Dynamic content drives success of email campaigns
There is a major trend gathering momentum in email marketing right now; smart marketers are increasingly moving towards the use of dynamic communication - the most rapidly growing and compelling area of e-marketing.
This is where the marketer listens to what the recipient is saying, whether directly or through observed activity and targets messages accordingly
What is dynamic content?
It basically means bringing together a combination of email content, user preferences and business rules to create a customised message for each member of your database. This combination defines what content the recipient or groups of recipients will receive.
It may sound straightforward but this is an involved process requiring HTML skills and more time to plan and prepare than you would expect from a standard email message.
However, it does mean you can make your customer relationships even more personal.
Think beyond a name or salutation; instead you can create a single email template that serves up unique content to each recipient based on their own preferences.
Upping your game in this way, sending more effectively targeted emails, will generate a better response, offer sustainable increases in CTR (click-through rate) and reduce the cost-per-click.
Benefits of dynamic messaging for marketers
• increases productivity and reduces time spent on producing multiple campaigns
• generates loyalty, anticipation and increases retention rates as customers feel more valued when receiving personalised communications
• increases leads and revenue by delivering highly relevant and personalised content that increase the likelihood of conversion.*
Benefits of dynamic messaging for customers
• customers receive information and promotions specifically related to their interests
• customers don’t receive communications about topics they are not interested in
• customers are able to locate the relevant products and services on your site faster
How does it work?
Before you can generate a dynamic message it’s useful to understand the techniques necessary to create the communication.
There are four basic customisation techniques:
Divide your list into segments and send each segment a different message.
We’ve all been doing this for years with direct marketing so there is nothing groundbreaking about this technique. However it’s a simple technique that shouldn’t be underestimated!
It loses its edge though as cost and complexity increase geometrically with the number of segments required. Therefore, alone, it cannot be used for true one-to-one communication.
A top tip is to still maintain separate lists, in order to make reporting clearer, but segment those lists where possible.
2. Variable substitution
Fields are placed in the message template representing recipient attributes and are substituted differently for each recipient.

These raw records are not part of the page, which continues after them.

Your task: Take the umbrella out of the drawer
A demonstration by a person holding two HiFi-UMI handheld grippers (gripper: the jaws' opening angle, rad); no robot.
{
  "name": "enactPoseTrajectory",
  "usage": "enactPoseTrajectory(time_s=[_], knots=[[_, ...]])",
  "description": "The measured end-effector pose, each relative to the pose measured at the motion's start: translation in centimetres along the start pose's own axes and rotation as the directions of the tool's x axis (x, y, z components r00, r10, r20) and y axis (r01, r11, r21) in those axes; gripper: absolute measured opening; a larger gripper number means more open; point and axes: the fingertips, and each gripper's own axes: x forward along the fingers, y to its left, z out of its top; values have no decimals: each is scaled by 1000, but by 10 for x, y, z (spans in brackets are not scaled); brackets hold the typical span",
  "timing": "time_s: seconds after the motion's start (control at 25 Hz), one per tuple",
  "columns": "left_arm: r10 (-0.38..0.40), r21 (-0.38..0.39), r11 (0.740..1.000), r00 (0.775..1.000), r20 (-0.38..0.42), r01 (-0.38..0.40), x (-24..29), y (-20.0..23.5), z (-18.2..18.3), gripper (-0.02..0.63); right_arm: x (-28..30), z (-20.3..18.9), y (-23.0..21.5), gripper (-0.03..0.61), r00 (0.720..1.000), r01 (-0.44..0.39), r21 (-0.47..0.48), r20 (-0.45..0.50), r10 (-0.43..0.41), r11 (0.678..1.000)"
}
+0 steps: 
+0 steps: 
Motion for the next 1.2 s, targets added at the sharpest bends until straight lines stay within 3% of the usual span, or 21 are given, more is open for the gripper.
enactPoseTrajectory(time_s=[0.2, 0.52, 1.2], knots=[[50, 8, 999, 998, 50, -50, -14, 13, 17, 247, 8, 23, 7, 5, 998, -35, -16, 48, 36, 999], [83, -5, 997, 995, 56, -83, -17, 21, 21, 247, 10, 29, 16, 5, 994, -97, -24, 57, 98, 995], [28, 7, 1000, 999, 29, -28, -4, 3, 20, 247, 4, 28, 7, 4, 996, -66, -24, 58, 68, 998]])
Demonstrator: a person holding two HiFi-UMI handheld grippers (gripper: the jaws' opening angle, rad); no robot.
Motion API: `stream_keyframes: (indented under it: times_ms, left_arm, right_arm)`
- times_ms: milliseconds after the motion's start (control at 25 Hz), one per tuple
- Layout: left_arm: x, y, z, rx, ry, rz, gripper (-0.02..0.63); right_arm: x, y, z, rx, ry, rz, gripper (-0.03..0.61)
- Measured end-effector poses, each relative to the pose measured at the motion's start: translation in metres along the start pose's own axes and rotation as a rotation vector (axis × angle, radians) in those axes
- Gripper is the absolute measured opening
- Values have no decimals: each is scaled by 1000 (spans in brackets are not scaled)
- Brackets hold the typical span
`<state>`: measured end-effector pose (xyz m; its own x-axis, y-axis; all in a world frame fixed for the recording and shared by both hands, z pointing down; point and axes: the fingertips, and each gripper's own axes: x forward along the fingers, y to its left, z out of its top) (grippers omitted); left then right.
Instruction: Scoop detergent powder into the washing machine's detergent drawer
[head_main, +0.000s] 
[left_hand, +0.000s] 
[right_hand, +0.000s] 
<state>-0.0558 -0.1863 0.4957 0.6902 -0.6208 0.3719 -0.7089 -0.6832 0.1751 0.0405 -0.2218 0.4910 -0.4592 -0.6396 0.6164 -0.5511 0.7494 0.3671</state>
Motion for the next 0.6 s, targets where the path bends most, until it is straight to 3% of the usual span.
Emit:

Although it’s of great value it is all too often only used for cheesy salutations like 'Dear John.'
If you are going to think outside the box try using it for purchases and transactions; profile attributes ie vertical industries, age, gender etc; relationships (customers, resellers, partners); or contact preferences.
3. Conditional blocks
Blocks are unique in the sense that there is a logic statement behind them, a piece of 'what if' code. It can be used to personalise the email based on individual preferences or any other attribute you may hold.
An example of this would be for you to promote a particular event, yet only to those people you deemed could practically attend your event based on a particular address profile.
4. Content insertion
This is really a variation of variable substitution, however the main difference is that rather than supporting an insertion of a block based upon a recipient's attributes, complete sections of content are placed into the email template such as whole paragraphs, phrases and images.
The system then has to do two things - insert the content according to the business rules and then manage any conditional links within the content that is being inserted, therefore creating customisation within customisation.
This is necessary not only to perform personalisation within a dynamic section but also to track click-through rates within inserted content, an essential capability. For example, a message might contain one of 15 different opening paragraphs based on account history, with each paragraph referencing specific purchases and linking to a variety of locations.
With this technique there is no limit to the number of individual messages that can be created. It does however have two problems: firstly it is significantly more technical and secondly it separates the message from the content.
Though this may not sound particularly significant it lengthens the production process. Content must be created, proof read and approved out of context, something people can find very difficult to achieve well.
All four customisation techniques listed above can be used in conjunction with one another or as stand-alone processes. Items 3 and 4 are more commonly used together.
By using dynamic content to tailor specific elements of your email marketing to the preferences, location, past behaviour or other personal attribute of each recipient you will not only improve results but also prevent list fatigue and reduce the number of unsubscribes.
*A 2003 JupiterResearch study reported results from dynamically personalised email messages were four to eight times better than those from static campaigns.